I’ll be quite frank, I was blissfully unaware of the Bright Star’s national accolades until I began researching this piece. My knowledge of this Alabama institution stems from John T. Edge and his book “Southern Belly” as well as his 100 Southern Foods list he penned for Garden and Gun Magazine. In the southern foods list, Edge tells the virtue of The Bright Star’s snapper throats. Now I’ve spent my fair share of time in Greek diners in the Southeast from comeback and crackers at the Mayflower in Jackson to the temptation of a gyro meat and tzaziki omelette at the White House in Atlanta but that was the first time I heard the idea of fried snapper throats. Knowing the succulent textures of a well cooked yellow tail throat with hamachi kama, I was interested to see how an oft discarded piece of the fish would take to a little deep frying.

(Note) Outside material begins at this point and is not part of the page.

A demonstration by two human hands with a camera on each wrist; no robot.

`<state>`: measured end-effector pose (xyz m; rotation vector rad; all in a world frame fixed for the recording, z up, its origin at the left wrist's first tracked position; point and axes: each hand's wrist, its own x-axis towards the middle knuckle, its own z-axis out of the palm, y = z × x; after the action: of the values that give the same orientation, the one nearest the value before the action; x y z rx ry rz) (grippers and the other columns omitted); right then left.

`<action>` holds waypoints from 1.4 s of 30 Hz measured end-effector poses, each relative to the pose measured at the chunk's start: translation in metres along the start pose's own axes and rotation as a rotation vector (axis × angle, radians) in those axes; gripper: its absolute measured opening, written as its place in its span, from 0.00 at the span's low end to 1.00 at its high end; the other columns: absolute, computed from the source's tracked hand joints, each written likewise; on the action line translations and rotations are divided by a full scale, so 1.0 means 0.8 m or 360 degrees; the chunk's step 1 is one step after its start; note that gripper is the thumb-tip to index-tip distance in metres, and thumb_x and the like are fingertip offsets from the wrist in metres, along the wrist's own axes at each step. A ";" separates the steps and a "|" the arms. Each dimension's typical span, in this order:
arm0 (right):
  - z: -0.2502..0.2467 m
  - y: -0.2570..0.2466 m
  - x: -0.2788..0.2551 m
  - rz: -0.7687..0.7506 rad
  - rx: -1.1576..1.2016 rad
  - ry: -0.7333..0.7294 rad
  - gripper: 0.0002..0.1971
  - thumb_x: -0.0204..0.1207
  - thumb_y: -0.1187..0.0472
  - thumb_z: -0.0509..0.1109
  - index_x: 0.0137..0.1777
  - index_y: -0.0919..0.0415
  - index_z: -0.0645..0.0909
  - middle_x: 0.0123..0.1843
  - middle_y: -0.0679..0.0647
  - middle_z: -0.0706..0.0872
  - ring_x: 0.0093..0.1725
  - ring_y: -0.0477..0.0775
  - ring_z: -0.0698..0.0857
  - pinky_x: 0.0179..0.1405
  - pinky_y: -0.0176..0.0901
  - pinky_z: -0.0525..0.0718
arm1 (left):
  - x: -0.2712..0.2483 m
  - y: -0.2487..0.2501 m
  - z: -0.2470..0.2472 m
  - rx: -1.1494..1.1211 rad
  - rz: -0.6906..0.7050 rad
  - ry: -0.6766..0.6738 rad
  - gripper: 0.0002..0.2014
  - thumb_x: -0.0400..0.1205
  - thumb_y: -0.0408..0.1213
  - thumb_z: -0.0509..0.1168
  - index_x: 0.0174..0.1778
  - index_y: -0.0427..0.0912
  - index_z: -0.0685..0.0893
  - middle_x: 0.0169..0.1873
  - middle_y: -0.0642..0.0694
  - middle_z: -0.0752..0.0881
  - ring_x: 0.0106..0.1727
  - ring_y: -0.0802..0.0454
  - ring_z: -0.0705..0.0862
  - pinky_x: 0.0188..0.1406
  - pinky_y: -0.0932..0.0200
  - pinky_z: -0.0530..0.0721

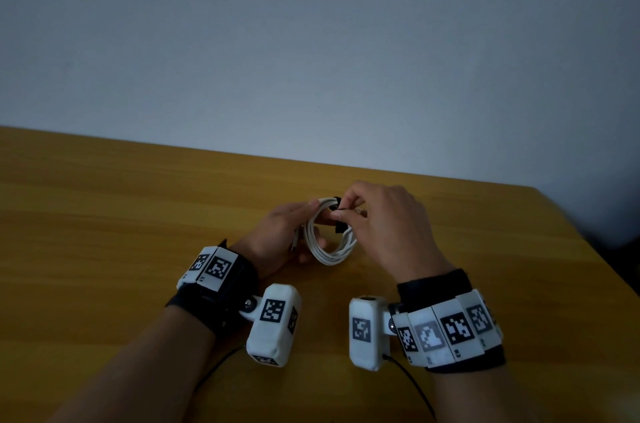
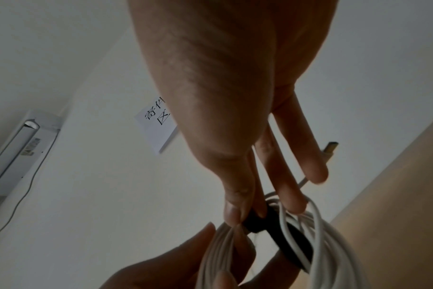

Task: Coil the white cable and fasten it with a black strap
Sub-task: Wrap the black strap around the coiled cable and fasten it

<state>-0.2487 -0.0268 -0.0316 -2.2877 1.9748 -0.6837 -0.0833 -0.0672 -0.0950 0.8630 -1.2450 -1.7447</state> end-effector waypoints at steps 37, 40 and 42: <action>0.004 0.020 0.005 0.0106 0.0475 0.0073 0.06 0.83 0.59 0.73 0.44 0.51 0.81 0.39 0.44 0.87 0.34 0.42 0.89 0.35 0.38 0.86 | 0.009 -0.008 -0.006 0.0361 0.0076 0.0010 0.24 0.85 0.54 0.56 0.50 0.40 0.91 0.24 0.44 0.78 0.24 0.49 0.71 0.28 0.57 0.66; 0.004 0.019 0.005 0.0130 0.0524 0.0091 0.07 0.84 0.60 0.72 0.44 0.51 0.81 0.38 0.45 0.87 0.29 0.42 0.89 0.30 0.39 0.86 | 0.007 -0.006 -0.005 0.0320 0.0079 -0.0021 0.24 0.86 0.52 0.55 0.51 0.37 0.89 0.23 0.45 0.78 0.25 0.50 0.70 0.29 0.57 0.65; 0.005 0.018 0.005 0.0142 0.0550 0.0103 0.07 0.84 0.60 0.71 0.44 0.52 0.81 0.37 0.47 0.88 0.27 0.42 0.89 0.29 0.42 0.88 | 0.007 -0.006 -0.006 0.0296 0.0092 -0.0053 0.24 0.86 0.51 0.54 0.52 0.36 0.89 0.23 0.45 0.78 0.25 0.51 0.71 0.29 0.57 0.65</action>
<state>-0.2607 -0.0340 -0.0386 -1.9875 1.8006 -1.0107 -0.0827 -0.0730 -0.1012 0.8977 -1.4573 -1.6221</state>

But before getting to the raison d’etre of this lunch, it was time for a gumbo interlude and The Bright Star does a fair job with this Louisiana specialty.
Hot and thick, this gumbo was brimming with tomoatoes and okra not to mention a chili pepper tail to finish each bite.
While there was a substantial amount of shredded chicken in this cup of gumbo, the time spent at a simmer left its mark on the white meat.
When it came to the snapper throats, I wasn’t entirely sure what to expect. Would it be an entire throat, dipped in batter and fried to a hearty crisp? Would it be chopped bones with tiny nuggets of meat?
The snapper throats were nothing of the sort. With nary a bone in sight, these snapper throats were remarkably easy to eat. For each “throat” a nugget of sweet and incredibly juicy meat was wrapped in a thick but surprisingly crispy batter.
Beautifully paired with a squeeze of lemon, salt and pepper, this was a unique cut of gulf fish prepared remarkably well.
After eating, there was a sizeable pool of grease left on the plate, but it was a necessary evil like the thick batter. It may have been a bit clumpy and unwieldy but the succulent fish inside was worth it.
The rest of the meal was much of your standard southern fare, butter beans, black eyed peas, etc, nothing particularly remarkable apart from the cornbread.
Tiny, crusty and crisp on the edges, and a bit salty, it was crumbly and sublime when paired with the vegetables.
Initially I was skeptical of the Bright Star’s age and status. It seems that with many storied and established restaurants, the kitchen is fueled by memories and tradition rather than the current quality of their food. Thankfully, The Bright Star escapes that trend and offers a unique, well crafted dish in a setting with charm and atmosphere to spare. In my mind, their award and mentions in John T’s writing are well deserved; I just hope that The Bright Star keeps earning that James Beard award.